ASSIGNMENT:
When the line containing "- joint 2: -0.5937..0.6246" is found in the data below, copy it and each line after it through the line containing "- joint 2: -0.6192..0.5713", exactly and with no others.

--*--

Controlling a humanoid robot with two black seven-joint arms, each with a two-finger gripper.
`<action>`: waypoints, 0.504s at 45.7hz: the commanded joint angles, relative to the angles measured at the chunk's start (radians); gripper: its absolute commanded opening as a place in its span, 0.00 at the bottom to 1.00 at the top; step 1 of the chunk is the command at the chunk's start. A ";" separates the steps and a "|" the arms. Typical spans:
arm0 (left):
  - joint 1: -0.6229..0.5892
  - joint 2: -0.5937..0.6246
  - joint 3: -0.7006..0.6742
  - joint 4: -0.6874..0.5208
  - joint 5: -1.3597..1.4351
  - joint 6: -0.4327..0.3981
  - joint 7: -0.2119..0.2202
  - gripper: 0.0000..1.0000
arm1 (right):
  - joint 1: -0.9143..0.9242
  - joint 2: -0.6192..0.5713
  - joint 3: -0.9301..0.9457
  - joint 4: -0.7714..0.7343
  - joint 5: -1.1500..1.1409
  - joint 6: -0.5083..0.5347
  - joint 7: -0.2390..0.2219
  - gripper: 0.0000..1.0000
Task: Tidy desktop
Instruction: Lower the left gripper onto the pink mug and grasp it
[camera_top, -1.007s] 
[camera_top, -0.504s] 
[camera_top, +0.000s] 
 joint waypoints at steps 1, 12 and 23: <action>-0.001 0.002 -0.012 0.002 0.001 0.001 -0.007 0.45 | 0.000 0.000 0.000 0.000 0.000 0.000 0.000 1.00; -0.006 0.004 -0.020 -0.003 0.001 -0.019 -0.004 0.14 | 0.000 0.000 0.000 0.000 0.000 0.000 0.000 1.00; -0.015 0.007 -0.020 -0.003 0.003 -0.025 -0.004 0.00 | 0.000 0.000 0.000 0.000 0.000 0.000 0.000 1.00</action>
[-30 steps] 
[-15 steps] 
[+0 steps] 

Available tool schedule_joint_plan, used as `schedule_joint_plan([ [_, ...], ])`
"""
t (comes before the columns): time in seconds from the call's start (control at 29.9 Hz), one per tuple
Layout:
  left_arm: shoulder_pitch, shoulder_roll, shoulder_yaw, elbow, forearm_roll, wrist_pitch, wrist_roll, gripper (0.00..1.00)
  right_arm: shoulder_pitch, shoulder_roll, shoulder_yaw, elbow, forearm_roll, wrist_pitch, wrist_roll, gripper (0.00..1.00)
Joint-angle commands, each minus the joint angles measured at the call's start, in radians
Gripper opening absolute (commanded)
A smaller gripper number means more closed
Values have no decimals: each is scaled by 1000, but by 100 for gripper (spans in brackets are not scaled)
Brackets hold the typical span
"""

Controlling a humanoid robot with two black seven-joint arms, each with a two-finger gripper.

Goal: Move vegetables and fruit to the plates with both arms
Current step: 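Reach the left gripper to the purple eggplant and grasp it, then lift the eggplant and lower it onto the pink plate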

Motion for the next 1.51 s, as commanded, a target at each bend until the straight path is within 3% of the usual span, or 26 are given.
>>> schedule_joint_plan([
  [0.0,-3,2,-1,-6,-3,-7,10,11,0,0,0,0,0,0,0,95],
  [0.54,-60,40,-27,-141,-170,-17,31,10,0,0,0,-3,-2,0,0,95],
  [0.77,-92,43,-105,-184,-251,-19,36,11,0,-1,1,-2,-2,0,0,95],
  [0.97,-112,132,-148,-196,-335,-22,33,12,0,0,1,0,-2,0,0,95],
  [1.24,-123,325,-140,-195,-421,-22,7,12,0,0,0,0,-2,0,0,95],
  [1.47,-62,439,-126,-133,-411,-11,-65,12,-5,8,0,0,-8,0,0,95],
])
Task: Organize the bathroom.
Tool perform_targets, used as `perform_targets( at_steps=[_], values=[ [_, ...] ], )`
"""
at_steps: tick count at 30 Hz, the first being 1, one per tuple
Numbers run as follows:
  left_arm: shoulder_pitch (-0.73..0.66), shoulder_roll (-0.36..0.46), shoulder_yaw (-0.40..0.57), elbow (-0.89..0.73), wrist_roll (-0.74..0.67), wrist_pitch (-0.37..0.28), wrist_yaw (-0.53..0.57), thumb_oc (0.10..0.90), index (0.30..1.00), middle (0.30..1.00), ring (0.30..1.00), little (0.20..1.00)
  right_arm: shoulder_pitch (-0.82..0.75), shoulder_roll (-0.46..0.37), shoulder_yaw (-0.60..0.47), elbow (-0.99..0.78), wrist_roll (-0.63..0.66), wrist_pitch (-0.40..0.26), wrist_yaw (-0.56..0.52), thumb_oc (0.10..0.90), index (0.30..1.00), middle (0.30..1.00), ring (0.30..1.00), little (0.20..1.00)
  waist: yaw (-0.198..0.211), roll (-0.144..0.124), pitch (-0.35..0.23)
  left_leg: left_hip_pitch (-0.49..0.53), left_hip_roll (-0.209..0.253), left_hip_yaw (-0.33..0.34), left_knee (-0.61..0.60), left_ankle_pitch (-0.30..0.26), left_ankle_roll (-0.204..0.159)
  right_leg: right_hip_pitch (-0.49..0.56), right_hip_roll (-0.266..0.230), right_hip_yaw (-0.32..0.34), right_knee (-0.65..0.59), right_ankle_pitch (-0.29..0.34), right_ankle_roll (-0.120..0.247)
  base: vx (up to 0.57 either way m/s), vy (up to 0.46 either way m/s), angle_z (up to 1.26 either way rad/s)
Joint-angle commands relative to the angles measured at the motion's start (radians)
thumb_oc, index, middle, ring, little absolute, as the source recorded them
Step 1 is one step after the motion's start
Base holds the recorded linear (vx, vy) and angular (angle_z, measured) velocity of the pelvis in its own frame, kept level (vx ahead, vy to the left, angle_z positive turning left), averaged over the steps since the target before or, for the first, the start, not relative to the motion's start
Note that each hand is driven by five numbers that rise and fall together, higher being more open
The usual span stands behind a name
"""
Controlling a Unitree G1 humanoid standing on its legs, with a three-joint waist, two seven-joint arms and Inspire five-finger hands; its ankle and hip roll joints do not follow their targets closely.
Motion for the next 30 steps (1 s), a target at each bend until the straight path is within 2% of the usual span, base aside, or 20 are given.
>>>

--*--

THE ANSWER:
  - joint 2: -0.5937..0.6246
  - joint 3: -0.7006..0.6742
  - joint 4: -0.6874..0.5208
  - joint 5: -1.3597..1.4351
  - joint 6: -0.4327..0.3981
  - joint 7: -0.2119..0.2202
  - gripper: 0.0000..1.0000
arm1 (right):
  - joint 1: -0.9143..0.9242
  - joint 2: -0.6192..0.5713

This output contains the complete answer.